*WORK TO BE COMPLETED:*
Pull every line containing "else" from the data.

*EXERCISE DATA:*
● ● ● ● ●

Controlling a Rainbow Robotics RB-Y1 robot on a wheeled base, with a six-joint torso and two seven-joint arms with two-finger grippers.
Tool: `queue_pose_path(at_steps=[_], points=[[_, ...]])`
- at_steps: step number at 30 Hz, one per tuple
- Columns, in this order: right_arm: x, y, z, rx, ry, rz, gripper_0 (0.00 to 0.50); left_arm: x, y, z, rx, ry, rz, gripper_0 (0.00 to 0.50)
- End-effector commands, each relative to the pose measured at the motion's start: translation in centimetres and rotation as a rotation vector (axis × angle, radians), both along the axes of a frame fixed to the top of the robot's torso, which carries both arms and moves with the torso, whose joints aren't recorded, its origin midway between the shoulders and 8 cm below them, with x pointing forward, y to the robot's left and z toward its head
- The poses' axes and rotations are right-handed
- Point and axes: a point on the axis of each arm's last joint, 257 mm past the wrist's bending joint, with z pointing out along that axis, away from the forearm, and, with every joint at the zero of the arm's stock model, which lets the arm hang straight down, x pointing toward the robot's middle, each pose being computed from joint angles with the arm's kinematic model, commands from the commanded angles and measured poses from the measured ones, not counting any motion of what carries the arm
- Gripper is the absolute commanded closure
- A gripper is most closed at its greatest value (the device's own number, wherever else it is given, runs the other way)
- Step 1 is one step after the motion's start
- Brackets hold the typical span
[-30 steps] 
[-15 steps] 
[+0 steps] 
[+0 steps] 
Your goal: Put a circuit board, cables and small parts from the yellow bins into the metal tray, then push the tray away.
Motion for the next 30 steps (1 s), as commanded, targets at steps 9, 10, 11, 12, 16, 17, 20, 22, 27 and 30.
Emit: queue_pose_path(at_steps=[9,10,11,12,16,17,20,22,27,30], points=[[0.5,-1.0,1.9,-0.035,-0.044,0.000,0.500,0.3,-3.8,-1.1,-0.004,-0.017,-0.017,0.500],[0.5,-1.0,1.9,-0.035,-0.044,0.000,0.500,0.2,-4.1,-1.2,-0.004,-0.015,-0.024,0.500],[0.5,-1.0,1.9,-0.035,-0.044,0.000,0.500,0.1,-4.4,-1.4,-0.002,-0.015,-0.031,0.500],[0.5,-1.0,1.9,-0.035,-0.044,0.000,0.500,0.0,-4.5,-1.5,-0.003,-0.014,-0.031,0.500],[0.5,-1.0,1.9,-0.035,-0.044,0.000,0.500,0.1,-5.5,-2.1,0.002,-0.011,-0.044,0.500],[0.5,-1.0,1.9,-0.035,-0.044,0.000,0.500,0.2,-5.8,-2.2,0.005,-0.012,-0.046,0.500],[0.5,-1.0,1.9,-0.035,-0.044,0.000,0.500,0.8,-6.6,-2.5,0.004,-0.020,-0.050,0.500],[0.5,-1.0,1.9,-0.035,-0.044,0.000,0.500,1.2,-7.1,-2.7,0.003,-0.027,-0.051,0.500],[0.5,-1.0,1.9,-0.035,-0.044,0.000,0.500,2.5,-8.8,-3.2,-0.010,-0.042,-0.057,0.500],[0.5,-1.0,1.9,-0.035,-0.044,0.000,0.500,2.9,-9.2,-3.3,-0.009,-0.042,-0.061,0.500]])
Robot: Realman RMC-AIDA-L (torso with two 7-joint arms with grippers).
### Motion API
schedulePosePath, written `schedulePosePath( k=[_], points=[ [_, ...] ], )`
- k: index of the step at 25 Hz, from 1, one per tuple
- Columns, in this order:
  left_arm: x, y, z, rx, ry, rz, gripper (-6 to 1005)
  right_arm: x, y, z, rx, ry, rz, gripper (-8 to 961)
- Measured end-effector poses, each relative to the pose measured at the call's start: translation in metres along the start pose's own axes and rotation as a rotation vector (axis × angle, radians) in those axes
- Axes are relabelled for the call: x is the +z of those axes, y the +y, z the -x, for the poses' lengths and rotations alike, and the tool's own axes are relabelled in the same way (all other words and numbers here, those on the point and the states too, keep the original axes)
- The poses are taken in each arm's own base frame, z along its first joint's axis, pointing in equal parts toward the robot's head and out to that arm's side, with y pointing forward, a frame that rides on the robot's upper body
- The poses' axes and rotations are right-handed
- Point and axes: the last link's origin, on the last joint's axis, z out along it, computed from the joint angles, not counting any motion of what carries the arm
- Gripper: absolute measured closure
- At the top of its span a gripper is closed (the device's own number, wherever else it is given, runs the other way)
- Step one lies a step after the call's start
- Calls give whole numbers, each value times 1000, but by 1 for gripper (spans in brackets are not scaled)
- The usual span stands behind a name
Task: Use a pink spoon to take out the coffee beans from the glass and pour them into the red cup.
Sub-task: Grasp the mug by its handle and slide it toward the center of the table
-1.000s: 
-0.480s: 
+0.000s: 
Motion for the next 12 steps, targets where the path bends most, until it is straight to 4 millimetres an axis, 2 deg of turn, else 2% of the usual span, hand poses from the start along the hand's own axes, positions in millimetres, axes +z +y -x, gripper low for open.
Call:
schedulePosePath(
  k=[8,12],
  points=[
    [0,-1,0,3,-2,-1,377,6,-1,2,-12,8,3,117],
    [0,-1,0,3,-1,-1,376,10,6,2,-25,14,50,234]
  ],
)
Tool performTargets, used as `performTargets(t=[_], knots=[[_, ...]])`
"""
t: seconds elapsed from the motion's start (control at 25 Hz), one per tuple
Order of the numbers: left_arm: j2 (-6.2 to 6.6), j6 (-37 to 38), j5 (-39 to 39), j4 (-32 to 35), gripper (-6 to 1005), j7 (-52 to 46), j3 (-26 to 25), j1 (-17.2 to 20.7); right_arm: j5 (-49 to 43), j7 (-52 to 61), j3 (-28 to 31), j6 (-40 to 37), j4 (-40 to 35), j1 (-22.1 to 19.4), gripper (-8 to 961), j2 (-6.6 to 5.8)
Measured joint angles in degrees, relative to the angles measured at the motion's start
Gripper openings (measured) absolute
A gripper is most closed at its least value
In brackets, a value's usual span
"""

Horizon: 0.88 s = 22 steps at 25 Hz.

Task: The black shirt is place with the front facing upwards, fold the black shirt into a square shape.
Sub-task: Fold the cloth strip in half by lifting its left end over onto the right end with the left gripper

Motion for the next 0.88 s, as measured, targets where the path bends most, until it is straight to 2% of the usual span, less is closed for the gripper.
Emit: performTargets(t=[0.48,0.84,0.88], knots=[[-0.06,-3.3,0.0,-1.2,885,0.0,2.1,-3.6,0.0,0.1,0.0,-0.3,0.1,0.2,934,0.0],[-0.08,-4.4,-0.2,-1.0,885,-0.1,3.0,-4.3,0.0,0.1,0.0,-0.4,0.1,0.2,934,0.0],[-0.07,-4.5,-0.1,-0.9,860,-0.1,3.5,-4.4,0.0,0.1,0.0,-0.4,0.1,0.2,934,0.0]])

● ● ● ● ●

*REPLY:*
- A gripper is most closed at its greatest value (the device's own number, wherever else it is given, runs the other way)
- At the top of its span a gripper is closed (the device's own number, wherever else it is given, runs the other way)
Motion for the next 12 steps, targets where the path bends most, until it is straight to 4 millimetres an axis, 2 deg of turn, else 2% of the usual span, hand poses from the start along the hand's own axes, positions in millimetres, axes +z +y -x, gripper low for open.

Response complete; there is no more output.